Ingredients
- ⅔ cup yellow corn meal
- 1 teaspoon baking powder
- ¼ teaspoon baking soda
- ½ teaspoon salt
- 1 cup buttermilk
- 1 egg
- 4 tablespoons vegetable oil
- Nutritional Information
Nutritional analysis per serving (6 servings)
175 calories; 10 grams fat; 1 gram saturated fat; 0 grams trans fat; 7 grams monounsaturated fat; 1 gram polyunsaturated fat; 16 grams carbohydrates; 0 grams dietary fiber; 2 grams sugars; 3 grams protein; 32 milligrams cholesterol; 397 milligrams sodium
Note: Nutrient information is not available for all ingredients. Amount is based on available data.
6 servings
Preparation
- Preaheat oven to 425 degrees or prepare a fire so you will have hot coals in hearth.

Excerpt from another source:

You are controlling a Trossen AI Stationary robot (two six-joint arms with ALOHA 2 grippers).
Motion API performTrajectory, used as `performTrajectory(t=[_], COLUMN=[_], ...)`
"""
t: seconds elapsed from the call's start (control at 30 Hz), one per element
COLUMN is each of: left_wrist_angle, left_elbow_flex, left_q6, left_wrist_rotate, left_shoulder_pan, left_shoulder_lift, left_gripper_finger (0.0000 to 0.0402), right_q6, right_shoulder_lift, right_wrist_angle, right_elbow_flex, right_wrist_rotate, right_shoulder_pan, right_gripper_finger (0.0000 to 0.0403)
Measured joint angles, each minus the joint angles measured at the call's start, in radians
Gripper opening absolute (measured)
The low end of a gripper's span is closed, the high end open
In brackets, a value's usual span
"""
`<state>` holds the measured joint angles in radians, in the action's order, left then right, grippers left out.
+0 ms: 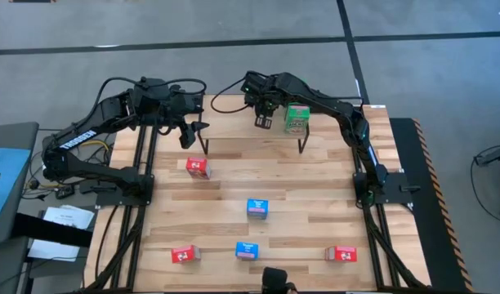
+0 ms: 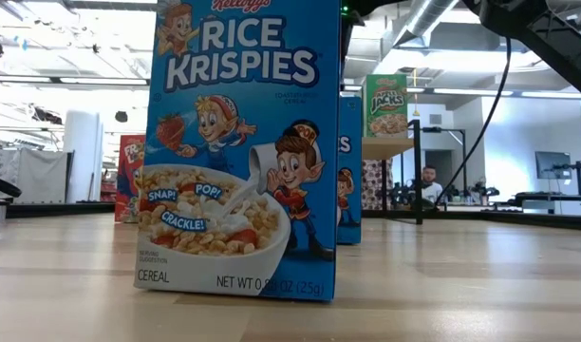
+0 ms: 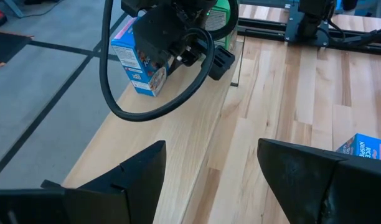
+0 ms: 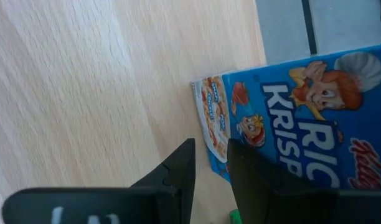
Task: Stack cereal on shelf
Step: Put the top blue cereal box on the shelf, then put the top blue cereal box on the shelf aligned with the other blue cereal box
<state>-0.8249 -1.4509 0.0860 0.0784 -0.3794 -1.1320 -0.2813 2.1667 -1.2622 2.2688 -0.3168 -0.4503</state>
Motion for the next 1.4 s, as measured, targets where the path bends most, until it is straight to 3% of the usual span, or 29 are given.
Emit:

- Put dry ingredients unsifted in mixing bowl. Mix in buttermilk and egg. Add 2 tablespoons vegetable oil and mix thoroughly.
- Put remaining oil in 9-inch cast- iron skillet. (If baking in fireplace use cast-iron skillet with legs, called spider pan.) Heat skillet in oven or over coals for 5 to 10 minutes.
- Pour batter into skillet and bake 25 to 30 minutes or until brown. Cut into 6 wedges and butter at table.